▸ WHAT TO DO
Report every line of the listing below in which the string "packet" appears.

▸ EXTRACTED ENTRIES
#####

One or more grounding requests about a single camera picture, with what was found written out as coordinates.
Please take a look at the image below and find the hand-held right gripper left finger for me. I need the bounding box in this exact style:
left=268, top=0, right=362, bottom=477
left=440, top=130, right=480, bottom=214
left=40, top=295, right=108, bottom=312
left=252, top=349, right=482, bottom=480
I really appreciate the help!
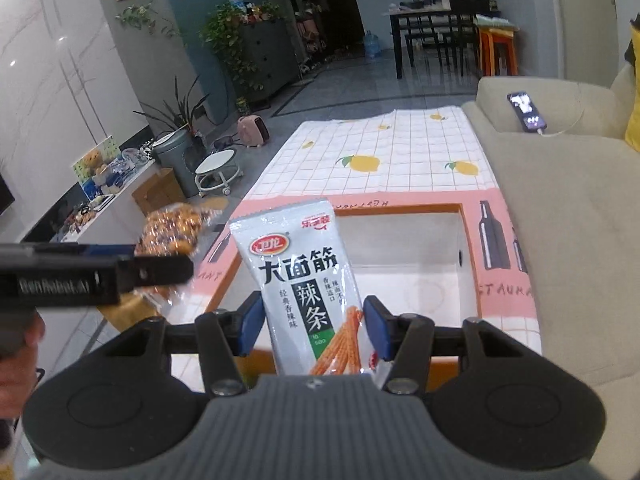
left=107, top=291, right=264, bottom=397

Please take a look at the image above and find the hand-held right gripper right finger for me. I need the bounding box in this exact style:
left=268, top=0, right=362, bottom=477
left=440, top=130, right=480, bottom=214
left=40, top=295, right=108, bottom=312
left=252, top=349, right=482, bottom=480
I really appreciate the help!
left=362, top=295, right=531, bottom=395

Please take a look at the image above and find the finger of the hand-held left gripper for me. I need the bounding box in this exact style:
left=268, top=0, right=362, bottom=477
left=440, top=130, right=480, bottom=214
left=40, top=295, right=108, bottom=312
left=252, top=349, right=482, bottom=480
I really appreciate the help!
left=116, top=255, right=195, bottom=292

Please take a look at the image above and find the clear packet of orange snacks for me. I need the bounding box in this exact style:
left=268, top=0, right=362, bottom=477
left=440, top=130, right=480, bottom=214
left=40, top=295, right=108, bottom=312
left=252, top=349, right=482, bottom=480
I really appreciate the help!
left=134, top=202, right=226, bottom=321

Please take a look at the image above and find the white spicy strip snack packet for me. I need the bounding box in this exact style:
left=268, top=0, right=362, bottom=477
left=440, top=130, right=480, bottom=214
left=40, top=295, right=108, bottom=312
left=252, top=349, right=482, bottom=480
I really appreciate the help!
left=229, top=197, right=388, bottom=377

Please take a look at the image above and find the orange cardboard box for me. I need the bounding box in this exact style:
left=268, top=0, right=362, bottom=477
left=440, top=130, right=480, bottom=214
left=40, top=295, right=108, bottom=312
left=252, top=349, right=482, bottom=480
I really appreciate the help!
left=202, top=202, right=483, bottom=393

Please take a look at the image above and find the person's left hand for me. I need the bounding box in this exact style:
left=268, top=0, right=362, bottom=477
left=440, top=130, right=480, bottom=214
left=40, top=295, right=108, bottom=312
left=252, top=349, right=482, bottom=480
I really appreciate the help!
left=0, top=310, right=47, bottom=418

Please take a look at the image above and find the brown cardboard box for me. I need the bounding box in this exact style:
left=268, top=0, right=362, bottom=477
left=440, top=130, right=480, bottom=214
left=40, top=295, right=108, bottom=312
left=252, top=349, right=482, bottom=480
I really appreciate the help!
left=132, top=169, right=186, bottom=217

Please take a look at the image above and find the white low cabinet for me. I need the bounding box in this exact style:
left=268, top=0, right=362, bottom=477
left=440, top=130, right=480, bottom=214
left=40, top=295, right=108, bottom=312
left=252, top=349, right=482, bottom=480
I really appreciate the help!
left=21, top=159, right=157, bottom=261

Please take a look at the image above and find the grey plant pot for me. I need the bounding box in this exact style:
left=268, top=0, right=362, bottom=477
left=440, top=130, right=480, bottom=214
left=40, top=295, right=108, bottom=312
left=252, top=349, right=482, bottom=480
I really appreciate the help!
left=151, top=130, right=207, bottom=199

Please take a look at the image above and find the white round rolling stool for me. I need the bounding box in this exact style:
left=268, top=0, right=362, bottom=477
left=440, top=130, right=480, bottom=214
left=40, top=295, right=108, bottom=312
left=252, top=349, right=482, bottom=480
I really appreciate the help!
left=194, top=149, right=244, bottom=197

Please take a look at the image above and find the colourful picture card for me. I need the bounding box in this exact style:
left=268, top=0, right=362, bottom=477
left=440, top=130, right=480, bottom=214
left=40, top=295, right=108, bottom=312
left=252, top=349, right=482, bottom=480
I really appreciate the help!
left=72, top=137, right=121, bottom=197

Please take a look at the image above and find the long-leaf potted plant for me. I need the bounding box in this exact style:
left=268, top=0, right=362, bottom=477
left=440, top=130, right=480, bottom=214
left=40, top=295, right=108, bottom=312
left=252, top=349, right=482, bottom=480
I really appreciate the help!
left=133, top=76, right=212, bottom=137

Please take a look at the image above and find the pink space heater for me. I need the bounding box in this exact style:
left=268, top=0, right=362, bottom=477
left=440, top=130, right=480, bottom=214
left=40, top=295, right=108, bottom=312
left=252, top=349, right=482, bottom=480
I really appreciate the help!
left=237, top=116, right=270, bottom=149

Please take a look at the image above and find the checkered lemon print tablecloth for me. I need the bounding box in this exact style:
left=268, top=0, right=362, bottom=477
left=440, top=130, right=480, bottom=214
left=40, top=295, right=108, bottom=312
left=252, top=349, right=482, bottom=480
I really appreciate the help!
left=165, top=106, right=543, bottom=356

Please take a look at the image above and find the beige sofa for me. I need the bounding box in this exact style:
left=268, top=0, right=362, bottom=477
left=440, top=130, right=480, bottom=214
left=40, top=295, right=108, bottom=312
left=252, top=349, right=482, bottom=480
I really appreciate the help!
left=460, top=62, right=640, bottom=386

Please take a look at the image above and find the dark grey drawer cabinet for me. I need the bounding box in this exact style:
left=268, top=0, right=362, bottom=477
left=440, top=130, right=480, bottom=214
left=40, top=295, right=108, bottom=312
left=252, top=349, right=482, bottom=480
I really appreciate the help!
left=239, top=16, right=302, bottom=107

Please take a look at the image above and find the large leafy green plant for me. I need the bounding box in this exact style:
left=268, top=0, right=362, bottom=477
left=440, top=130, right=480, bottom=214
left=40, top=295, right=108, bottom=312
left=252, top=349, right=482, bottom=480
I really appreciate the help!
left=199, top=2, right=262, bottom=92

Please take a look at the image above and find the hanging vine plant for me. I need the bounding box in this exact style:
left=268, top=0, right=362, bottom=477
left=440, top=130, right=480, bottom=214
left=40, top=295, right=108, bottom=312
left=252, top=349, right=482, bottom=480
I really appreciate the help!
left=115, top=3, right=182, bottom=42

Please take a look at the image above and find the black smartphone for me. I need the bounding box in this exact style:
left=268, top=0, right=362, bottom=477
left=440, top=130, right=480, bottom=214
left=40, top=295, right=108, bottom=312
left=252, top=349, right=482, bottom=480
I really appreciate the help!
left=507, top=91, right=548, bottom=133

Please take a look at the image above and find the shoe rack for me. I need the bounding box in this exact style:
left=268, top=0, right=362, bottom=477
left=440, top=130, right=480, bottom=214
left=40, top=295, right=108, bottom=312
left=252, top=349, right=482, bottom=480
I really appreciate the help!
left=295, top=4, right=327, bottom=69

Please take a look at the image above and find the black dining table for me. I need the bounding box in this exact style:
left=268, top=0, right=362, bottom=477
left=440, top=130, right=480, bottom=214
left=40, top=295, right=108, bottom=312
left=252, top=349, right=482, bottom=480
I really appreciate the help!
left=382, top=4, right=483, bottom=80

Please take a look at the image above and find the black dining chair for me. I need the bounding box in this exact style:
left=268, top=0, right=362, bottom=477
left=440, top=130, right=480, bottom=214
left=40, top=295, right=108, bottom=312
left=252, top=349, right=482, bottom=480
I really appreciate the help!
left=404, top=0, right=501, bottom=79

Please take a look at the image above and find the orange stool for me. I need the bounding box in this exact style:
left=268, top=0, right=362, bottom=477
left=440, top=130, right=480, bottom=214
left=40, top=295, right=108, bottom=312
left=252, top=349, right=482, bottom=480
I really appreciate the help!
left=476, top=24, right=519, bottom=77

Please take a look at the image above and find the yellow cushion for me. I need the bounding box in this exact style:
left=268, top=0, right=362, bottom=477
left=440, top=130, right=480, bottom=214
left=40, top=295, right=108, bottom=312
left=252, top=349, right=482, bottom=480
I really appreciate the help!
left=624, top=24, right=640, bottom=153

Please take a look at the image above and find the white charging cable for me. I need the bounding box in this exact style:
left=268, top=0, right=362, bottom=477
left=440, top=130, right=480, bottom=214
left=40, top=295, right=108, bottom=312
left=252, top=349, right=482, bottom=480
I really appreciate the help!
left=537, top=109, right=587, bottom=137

#####

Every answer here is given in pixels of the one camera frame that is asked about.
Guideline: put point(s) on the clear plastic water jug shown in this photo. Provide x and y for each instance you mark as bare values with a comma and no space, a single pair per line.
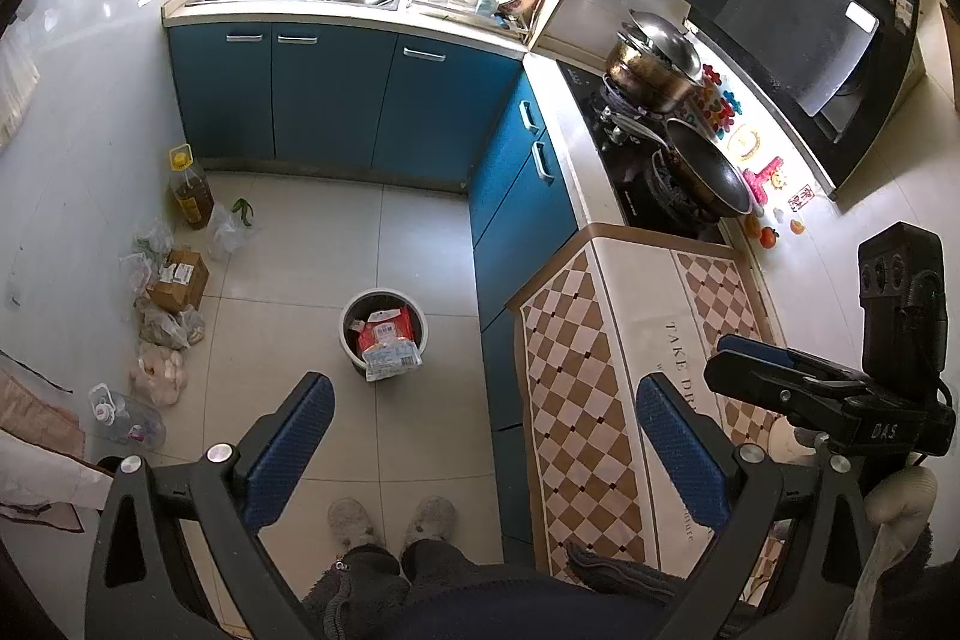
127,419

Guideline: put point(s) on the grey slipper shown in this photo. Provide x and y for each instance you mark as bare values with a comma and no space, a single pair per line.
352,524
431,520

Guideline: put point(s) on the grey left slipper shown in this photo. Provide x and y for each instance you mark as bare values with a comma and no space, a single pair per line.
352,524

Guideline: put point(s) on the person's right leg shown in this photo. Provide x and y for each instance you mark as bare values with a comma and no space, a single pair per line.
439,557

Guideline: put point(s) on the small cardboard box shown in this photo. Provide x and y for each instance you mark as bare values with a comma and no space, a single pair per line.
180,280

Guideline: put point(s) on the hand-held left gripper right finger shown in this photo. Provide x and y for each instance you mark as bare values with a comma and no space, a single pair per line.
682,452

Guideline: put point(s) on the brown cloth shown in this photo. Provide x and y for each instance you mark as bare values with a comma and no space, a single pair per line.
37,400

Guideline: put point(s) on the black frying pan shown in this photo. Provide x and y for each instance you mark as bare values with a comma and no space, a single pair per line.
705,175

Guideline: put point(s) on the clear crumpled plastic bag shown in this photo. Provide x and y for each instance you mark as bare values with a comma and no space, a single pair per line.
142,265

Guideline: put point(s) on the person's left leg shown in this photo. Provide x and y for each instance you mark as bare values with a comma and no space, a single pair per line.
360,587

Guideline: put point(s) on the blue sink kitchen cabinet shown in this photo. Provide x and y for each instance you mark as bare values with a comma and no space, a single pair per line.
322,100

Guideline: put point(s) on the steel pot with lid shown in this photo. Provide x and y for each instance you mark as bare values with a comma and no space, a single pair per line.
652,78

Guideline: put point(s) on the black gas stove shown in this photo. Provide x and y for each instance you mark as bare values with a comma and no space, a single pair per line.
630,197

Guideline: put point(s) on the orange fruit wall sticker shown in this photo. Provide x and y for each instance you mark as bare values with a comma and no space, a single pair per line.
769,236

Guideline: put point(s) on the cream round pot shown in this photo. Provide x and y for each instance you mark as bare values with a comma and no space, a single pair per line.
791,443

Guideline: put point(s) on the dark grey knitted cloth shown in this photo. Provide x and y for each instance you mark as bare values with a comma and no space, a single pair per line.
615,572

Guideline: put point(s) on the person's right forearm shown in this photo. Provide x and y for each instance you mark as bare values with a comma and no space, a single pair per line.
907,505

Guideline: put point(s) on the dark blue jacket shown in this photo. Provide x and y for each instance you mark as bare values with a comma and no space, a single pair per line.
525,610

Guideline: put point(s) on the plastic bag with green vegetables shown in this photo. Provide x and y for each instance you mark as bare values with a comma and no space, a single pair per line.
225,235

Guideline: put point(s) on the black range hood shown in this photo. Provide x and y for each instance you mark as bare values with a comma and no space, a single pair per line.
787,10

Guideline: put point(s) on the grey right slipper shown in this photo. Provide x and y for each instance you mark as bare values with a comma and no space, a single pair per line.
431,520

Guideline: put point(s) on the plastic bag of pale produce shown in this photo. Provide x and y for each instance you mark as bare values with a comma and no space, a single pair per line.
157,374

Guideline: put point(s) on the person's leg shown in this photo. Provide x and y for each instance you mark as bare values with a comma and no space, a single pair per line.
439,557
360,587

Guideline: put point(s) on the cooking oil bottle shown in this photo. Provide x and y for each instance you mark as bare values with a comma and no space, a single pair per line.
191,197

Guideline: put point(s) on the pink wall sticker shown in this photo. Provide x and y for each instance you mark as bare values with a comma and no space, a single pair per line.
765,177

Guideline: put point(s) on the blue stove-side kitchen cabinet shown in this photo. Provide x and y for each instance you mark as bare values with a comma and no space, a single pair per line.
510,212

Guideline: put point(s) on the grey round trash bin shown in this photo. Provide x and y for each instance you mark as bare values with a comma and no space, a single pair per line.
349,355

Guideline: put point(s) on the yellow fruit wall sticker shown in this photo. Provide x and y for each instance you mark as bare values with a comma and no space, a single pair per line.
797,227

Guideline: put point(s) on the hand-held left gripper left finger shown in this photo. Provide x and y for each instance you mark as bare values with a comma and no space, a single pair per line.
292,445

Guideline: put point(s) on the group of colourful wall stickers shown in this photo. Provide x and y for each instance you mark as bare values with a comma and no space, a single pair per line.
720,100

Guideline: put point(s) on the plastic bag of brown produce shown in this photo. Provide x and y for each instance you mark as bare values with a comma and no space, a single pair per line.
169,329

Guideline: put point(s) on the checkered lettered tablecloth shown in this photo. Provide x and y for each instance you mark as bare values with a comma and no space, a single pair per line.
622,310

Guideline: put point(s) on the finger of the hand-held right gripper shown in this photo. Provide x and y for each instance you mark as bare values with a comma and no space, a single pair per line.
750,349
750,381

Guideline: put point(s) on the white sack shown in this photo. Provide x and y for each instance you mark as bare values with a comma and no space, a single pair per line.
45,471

#####

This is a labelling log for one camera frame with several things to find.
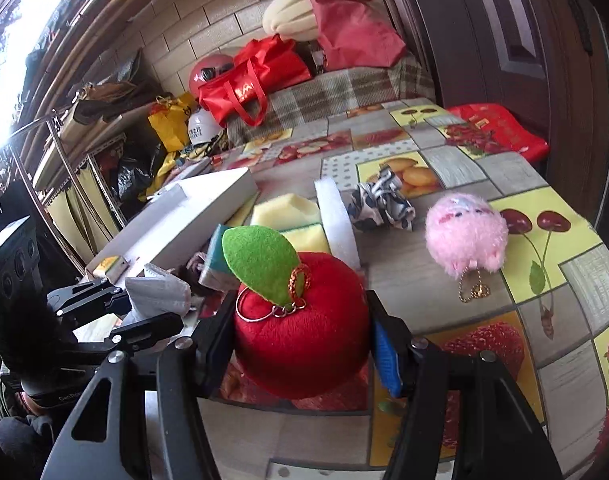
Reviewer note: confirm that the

#####

▸ SOLVED EXERCISE
Please take a look at the image above and find the clear packet of orange snacks for me. I need the bounding box in this exact style:
Please take a look at the image above and find the white spicy strip snack packet for me. I need the bounding box in this exact style:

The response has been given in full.